TL;DR
- Second-generation Trainium launched late 2024; ~1.3 PFLOPS BF16 dense per chip with 96 GB HBM.
- Trn2 instances pair 16 chips at 1.5 TB total HBM; UltraServer scales to 64 chips per instance.
- Headline customer: Anthropic — Project Rainier is a multi-hundred-thousand-chip Trainium 2 cluster.
- Significant improvement over Trainium 1 on both raw throughput and software maturity.
Overview#
Trainium 2 is AWS's second-generation training accelerator, announced at re:Invent 2024 and rolled out through 2025. Per-chip throughput steps up substantially over Trainium 1, HBM grows to 96 GB, and the Trn2 instance family extends to a 64-chip UltraServer that behaves as a single tightly coupled training unit.

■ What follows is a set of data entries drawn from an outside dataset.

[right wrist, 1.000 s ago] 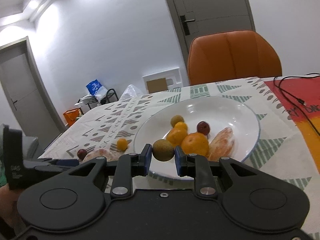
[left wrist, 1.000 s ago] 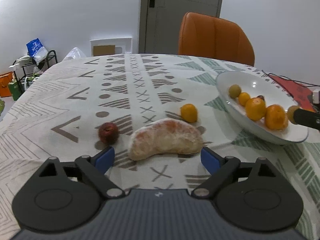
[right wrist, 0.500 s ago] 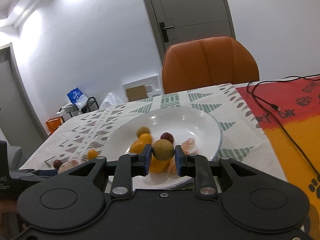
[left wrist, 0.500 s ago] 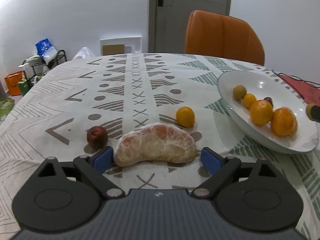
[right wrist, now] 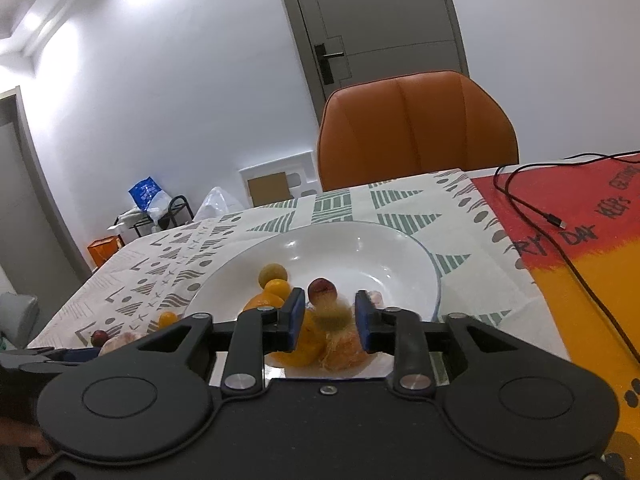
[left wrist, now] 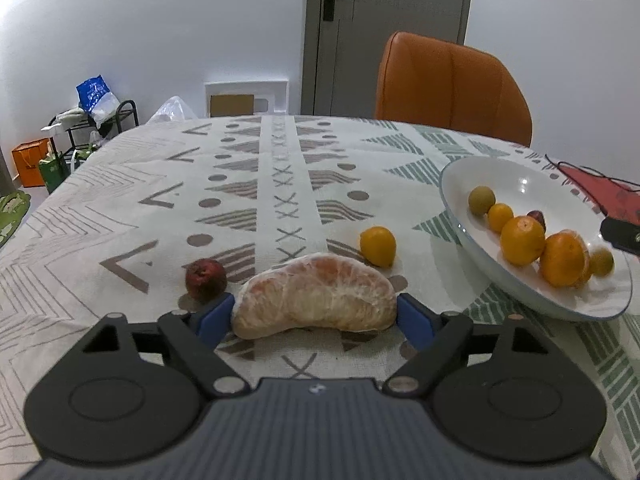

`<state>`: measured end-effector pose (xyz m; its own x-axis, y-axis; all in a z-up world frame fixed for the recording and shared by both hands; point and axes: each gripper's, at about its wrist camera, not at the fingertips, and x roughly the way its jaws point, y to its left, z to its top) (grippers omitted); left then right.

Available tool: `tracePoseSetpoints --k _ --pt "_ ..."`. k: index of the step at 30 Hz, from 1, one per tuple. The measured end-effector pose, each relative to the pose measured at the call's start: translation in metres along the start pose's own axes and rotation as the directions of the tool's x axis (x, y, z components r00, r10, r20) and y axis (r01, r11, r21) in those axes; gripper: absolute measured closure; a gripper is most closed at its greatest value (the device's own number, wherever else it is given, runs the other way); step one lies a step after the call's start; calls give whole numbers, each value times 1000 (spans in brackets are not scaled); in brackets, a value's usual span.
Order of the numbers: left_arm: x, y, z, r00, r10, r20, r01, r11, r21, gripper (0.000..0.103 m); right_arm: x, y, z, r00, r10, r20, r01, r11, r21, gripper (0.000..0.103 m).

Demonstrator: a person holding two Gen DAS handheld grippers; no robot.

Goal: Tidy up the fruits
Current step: 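Carry the plum and pomelo segment into the white bowl and open both tools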

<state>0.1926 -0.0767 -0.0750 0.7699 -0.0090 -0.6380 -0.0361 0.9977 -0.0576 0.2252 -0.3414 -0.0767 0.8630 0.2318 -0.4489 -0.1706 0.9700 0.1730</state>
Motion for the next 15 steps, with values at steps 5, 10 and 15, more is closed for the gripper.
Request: tracePoseSetpoints --k 5,10,15 --pt "-14 1 8 999 -31 42 32 999 -16 18 -2 1 -3 1000 7 -7 -7 1000 11 72" --pt "-28 -6 20 992 -81 94 82 997 0 17 -11 0 -9 1000 12 -8 -12 1000 19 70" --pt "-32 -22 27 985 -127 117 125 992 21 17 -21 -7 -13 1000 11 -14 -11 999 40 68"
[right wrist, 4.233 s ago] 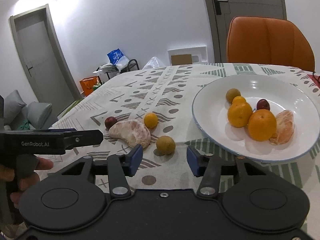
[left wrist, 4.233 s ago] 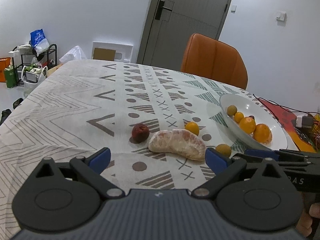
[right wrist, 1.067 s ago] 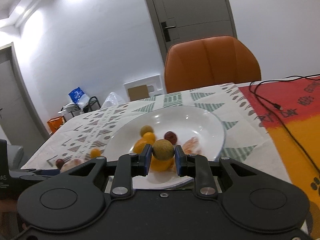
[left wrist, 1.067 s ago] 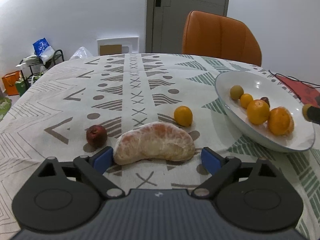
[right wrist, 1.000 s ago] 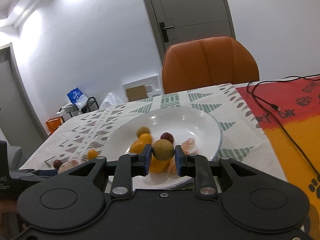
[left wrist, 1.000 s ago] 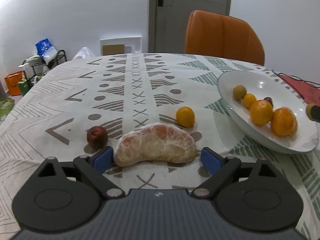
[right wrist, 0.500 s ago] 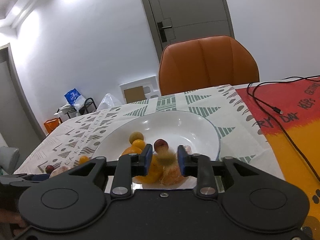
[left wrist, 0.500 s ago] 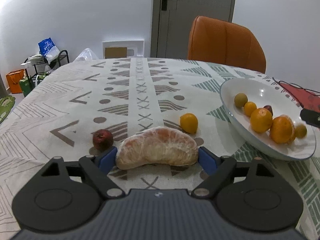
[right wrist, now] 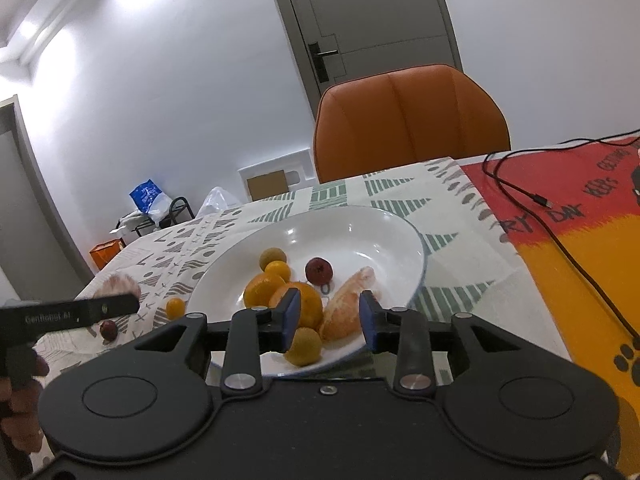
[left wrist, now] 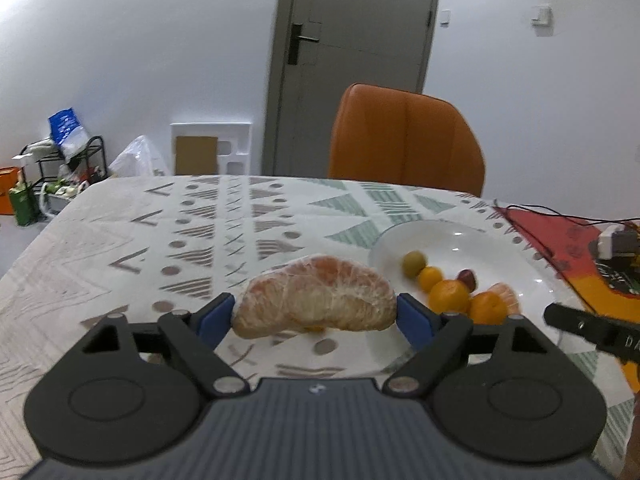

The headline deployment is Anthropic's Project Rainier — a multi-hundred-thousand-chip Trainium 2 cluster announced in late 2024 as the substrate for future Claude model training. The commitment shifted Trainium 2 from 'AWS niche' to 'real frontier training option'.
Specifications#
| Metric | Trainium 2 (per chip) |
|---|---|
| BF16 (dense) | ~1.3 PFLOPS |
| FP8 (dense) | ~2.6 PFLOPS |
| Memory | 96 GB HBM |
| Memory bandwidth | 2.9 TB/s |
| NeuronCores per chip | 8 (NeuronCore v3) |
| Inter-chip link | NeuronLink v3 |
| Trn2 instance | 16 chips, 1.5 TB HBM |
| Trn2 UltraServer | 64 chips coherent |
Architecture Notes#
Trainium 2 introduces NeuronCore v3 with eight cores per chip — a substantial jump from Trainium 1's two cores per chip. FP8 support arrives at this generation, narrowing the precision gap with H100 / H200.
The UltraServer concept is the architectural standout. 64 Trainium 2 chips share a NeuronLink v3 domain that AWS exposes as a single tightly coupled training unit, conceptually similar to NVIDIA's NVL72. Project Rainier composes UltraServers into the larger cluster.
When to Pick Trainium 2#
- Large-scale training on AWS where pricing and integration with the rest of the AWS stack are advantageous.
- Workloads where Neuron SDK has matured to acceptable parity for the model family in question.
- Multi-vendor strategies seeking a non-NVIDIA training option without on-prem buildout.
- Pick H100 / H200 / B200 if CUDA ecosystem features (Flash Attention, TensorRT-LLM) dominate.
- Pick TPU v5p / Trillium if Google Cloud and JAX are already the standard.
Pitfalls#
- Software ecosystem still narrower than CUDA, though significantly improved over Trainium 1.
- FP8 calibration tooling lags NVIDIA Transformer Engine.
- Workload portability across vendors requires explicit architecture-aware code paths.
- AWS-exclusive — no on-prem option.
Software Notes#
AWS Neuron SDK 2.20+, PyTorch/XLA on Neuron, and JAX on Neuron all support Trainium 2. Hugging Face Optimum-Neuron has Trainium 2 recipes for Llama, Mixtral and other common families. NxD (Neuron Distributed) provides FSDP-equivalent parallelism for large-scale training.